#### ASSIGNMENT
Each line starting at the one that contains "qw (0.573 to" and ending at the one that contains "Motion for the" must be returned exactly, and the rest of the listing is left out.

#### STORED DATA

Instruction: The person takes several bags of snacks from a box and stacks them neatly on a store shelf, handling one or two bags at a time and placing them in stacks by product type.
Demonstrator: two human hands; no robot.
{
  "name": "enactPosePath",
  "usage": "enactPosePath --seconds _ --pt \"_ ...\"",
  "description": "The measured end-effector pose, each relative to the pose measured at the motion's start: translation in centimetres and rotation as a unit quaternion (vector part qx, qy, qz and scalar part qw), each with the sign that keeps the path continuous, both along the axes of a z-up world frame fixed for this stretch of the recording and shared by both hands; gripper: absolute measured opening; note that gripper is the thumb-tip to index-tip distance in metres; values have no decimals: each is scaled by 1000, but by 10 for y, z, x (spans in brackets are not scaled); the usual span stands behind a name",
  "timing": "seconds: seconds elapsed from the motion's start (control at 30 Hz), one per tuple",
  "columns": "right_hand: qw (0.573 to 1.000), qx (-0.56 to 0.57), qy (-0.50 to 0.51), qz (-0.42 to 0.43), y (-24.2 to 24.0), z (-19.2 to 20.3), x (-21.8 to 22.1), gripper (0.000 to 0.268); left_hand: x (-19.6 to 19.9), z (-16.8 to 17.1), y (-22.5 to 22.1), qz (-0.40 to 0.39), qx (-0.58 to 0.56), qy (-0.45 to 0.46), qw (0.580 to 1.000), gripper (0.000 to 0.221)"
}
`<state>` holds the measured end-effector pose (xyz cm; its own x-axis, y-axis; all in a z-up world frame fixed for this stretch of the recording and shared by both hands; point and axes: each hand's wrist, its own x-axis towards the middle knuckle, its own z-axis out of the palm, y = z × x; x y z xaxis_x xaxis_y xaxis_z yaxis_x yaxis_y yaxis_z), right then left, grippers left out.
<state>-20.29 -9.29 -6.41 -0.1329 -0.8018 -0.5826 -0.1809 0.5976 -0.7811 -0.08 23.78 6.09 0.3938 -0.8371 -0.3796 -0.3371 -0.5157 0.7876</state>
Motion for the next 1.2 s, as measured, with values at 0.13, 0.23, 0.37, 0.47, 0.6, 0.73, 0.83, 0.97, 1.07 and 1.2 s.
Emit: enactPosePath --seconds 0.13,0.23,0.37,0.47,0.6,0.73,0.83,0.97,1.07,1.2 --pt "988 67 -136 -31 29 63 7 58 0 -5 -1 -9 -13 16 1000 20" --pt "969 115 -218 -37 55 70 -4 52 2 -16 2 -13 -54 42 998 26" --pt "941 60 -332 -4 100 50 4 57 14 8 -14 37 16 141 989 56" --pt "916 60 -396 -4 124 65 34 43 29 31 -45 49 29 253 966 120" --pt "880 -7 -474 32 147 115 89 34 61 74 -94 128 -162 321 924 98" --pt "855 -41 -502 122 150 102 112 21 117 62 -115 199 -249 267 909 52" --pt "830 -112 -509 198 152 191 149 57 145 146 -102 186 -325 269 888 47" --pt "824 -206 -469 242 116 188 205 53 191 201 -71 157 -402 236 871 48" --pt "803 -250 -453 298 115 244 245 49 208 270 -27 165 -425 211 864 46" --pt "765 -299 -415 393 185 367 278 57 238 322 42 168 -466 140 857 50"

#### TASK RESPONSE
  "columns": "right_hand: qw (0.573 to 1.000), qx (-0.56 to 0.57), qy (-0.50 to 0.51), qz (-0.42 to 0.43), y (-24.2 to 24.0), z (-19.2 to 20.3), x (-21.8 to 22.1), gripper (0.000 to 0.268); left_hand: x (-19.6 to 19.9), z (-16.8 to 17.1), y (-22.5 to 22.1), qz (-0.40 to 0.39), qx (-0.58 to 0.56), qy (-0.45 to 0.46), qw (0.580 to 1.000), gripper (0.000 to 0.221)"
}
`<state>` holds the measured end-effector pose (xyz cm; its own x-axis, y-axis; all in a z-up world frame fixed for this stretch of the recording and shared by both hands; point and axes: each hand's wrist, its own x-axis towards the middle knuckle, its own z-axis out of the palm, y = z × x; x y z xaxis_x xaxis_y xaxis_z yaxis_x yaxis_y yaxis_z), right then left, grippers left out.
<state>-20.29 -9.29 -6.41 -0.1329 -0.8018 -0.5826 -0.1809 0.5976 -0.7811 -0.08 23.78 6.09 0.3938 -0.8371 -0.3796 -0.3371 -0.5157 0.7876</state>
Motion for the next 1.2 s, as measured, with values at 0.13, 0.23, 0.37, 0.47, 0.6, 0.73, 0.83, 0.97, 1.07 and 1.2 s.

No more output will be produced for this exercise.